YOUR INSTRUCTIONS:
When the listing below reaches the line that has "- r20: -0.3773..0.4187", start reproducing exactly; stop after the line that has "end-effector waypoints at", and drop the pictures.

RAW DATA:
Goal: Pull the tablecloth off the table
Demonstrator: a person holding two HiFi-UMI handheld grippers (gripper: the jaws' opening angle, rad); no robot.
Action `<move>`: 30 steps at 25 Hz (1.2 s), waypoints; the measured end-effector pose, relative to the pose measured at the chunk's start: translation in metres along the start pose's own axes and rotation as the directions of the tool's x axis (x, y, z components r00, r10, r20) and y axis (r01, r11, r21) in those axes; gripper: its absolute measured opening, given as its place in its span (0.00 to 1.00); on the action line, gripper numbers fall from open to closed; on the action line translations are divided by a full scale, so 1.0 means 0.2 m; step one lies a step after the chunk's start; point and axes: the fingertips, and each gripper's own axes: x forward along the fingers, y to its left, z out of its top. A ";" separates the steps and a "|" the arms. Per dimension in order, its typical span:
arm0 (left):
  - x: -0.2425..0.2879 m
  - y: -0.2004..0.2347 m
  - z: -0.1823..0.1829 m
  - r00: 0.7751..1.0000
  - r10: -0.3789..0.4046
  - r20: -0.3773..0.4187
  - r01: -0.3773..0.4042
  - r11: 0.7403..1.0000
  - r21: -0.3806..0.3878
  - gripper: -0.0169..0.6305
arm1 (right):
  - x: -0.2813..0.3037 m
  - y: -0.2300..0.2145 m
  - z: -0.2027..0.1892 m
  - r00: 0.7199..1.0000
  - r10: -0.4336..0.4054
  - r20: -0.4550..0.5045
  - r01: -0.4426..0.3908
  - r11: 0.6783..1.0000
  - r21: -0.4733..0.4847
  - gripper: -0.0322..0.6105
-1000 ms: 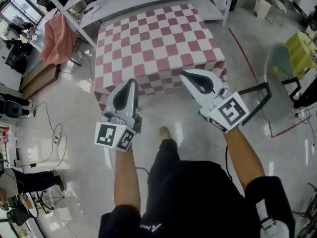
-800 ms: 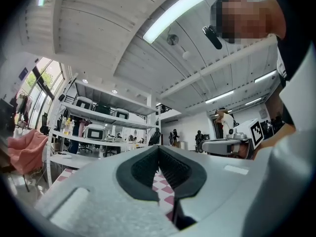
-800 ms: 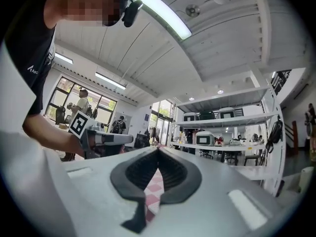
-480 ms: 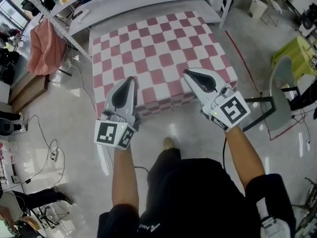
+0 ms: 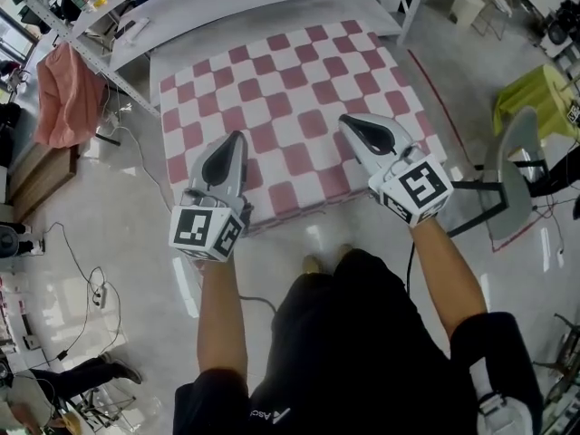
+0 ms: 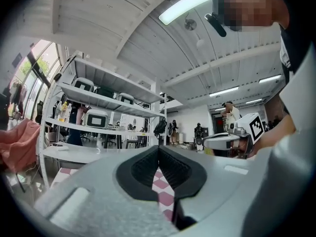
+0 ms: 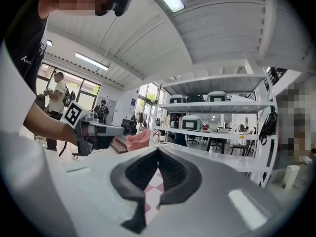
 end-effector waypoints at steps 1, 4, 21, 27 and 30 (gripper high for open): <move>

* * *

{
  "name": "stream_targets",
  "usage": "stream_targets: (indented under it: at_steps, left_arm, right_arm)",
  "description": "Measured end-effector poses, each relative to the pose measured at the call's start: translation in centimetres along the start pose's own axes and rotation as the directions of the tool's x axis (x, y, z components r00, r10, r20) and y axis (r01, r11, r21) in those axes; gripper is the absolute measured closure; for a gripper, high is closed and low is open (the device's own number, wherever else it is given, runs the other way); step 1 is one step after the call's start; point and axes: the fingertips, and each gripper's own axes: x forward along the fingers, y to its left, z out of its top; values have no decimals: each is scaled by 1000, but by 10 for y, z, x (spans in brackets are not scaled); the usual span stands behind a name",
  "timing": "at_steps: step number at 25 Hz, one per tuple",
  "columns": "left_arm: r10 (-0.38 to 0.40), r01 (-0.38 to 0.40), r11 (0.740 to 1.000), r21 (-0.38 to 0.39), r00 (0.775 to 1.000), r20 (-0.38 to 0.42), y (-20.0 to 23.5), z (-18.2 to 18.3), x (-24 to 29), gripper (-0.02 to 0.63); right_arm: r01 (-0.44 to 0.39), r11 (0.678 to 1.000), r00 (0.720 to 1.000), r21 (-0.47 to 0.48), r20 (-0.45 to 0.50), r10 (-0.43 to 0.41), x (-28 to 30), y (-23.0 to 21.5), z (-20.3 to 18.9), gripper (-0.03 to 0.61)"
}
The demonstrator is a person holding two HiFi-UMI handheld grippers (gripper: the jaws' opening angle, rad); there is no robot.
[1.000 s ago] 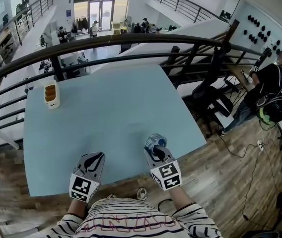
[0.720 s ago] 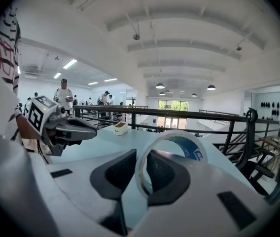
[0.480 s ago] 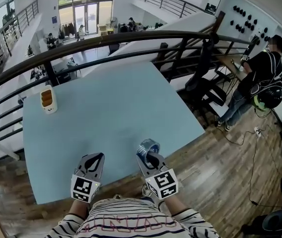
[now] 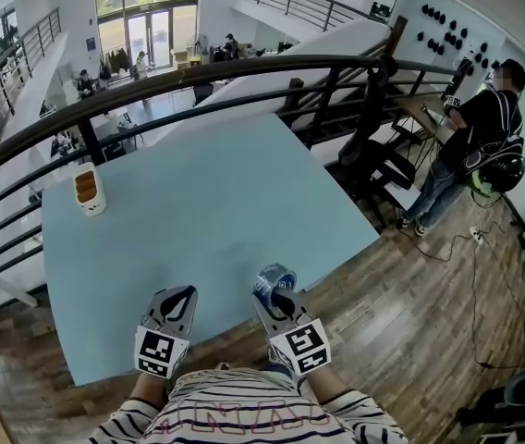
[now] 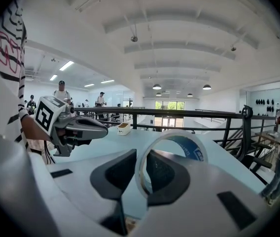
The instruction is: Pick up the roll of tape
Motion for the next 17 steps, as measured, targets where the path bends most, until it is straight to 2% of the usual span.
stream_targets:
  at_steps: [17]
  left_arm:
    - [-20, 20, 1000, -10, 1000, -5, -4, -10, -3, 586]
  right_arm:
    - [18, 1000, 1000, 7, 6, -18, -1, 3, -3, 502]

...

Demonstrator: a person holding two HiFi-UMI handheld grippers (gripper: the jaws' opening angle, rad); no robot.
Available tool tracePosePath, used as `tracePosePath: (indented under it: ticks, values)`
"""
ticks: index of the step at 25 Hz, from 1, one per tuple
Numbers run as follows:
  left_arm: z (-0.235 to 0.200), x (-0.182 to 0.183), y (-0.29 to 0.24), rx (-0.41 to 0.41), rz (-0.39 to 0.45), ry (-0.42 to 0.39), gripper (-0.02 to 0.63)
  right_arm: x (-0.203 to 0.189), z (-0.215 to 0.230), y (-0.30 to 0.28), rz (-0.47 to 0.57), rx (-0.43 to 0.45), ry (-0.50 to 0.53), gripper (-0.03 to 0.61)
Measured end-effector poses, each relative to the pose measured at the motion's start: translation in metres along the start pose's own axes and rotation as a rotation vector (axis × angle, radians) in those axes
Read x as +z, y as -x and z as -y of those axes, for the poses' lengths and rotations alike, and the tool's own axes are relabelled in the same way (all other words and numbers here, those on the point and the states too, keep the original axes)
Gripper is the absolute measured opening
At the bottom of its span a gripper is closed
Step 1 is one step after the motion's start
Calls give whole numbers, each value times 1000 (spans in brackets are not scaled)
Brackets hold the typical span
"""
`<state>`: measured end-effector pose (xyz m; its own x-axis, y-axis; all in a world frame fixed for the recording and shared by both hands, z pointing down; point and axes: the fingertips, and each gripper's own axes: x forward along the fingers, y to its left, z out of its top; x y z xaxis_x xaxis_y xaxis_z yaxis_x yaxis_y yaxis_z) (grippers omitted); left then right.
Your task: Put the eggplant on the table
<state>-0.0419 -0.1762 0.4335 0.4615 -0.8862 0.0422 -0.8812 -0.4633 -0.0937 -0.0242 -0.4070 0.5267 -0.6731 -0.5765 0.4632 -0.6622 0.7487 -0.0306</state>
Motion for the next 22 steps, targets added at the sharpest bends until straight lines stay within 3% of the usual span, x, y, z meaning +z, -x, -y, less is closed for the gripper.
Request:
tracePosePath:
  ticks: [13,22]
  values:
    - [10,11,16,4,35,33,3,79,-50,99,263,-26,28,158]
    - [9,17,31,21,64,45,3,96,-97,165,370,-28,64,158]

TASK SOLUTION:
  - r20: -0.3773..0.4187
  - r01: -0.3773..0.4042
  - r11: 0.7403..1.0000
  - r21: -0.3806..0.3878
  - gripper: -0.0169..0.6305
arm1 (right):
  - x: -0.2813..0.3037 m
  - y: -0.2300..0.2145 m
  - z: -0.2027..0.1892 m
  - r00: 0.7199..1.0000
  - r10: -0.4336..0.4054
  - r20: -0.4550..0.5045
  - r01: -0.4426..0.3908
  - r11: 0.6783..1.0000
  - r21: -0.4733..0.4847
  - gripper: -0.0322..0.6105
-1000 ms: 
-800 ms: 
-800 ms: 
-480 ms: 
+0 ms: 
+0 ms: 
+0 ms: 
 end-effector waypoints at steps 1, 4, 21, 27 and 30 (gripper high for open): <move>

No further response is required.